Generating any sort of statistic requires the researcher to make a number of decisions: what data to collect, who to collect it from, how big a sample is needed, what type of analysis to run, how to deal with missing data… and that’s before you get into the more technical questions. Two researchers investigating the same thing can answer these questions in different ways and come up with different statistics. Neither researcher is necessarily wrong – but in order to use and interpret the statistics appropriately, it’s important to understand how those questions have been answered and how it might affect the conclusions.

As researchers, the subjectivity of statistical analysis is our playground. We think in shades of grey. And when asked a seemingly straightforward question, we often answer in shades of grey. I’ve lost count of the number of times I’ve said “that’s actually quite a complicated question” to my long-suffering friends, family and colleagues.

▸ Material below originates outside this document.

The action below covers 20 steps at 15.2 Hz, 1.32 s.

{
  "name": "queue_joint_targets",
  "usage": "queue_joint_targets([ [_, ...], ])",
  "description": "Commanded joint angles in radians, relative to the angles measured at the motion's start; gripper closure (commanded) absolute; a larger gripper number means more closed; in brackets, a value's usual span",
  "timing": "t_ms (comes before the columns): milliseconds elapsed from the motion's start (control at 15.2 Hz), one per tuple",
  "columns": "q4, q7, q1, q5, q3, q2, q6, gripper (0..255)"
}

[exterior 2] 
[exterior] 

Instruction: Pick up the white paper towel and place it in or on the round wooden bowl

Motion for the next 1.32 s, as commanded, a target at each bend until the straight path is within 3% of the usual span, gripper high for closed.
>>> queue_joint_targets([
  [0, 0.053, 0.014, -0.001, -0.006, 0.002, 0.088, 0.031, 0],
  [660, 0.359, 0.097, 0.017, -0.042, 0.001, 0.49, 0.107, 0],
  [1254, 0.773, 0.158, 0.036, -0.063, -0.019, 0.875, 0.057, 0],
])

This partly stems from a nerdy desire to communicate the beautiful complexity of our data. But there’s also an element of fear that important details will be overlooked and our findings will be exaggerated or wrongly interpreted (as highlighted in the blog post Death metal and the English Bacc). This is especially the case when our research, with all its limitations and caveats, could be used to make decisions that impact on people’s lives. As a result, researchers can be particularly frustrating for policy-makers, who need us to navigate them through the grey world into the realm of black and white, where concrete decisions can be made.

We often talk about evidence-based policy, and criticise policy-makers for ignoring research. But communication is a two-way process, and if we struggle to draw black and white conclusions perhaps it is unsurprising if policy-makers struggle to engage with our grey research. We’ve written elsewhere in our blog posts about how to interpret research and the potential pitfalls (Shampoo surveys and intervention research; Bacon butties, hot dogs, and exam grades), but perhaps we should also think about what we can do to make our work more user-friendly.

So, in true researcher style, I’d like to leave you with a question: how should we walk the line between informing policy-makers and ensuring our research is used appropriately? Answers on a postcard please.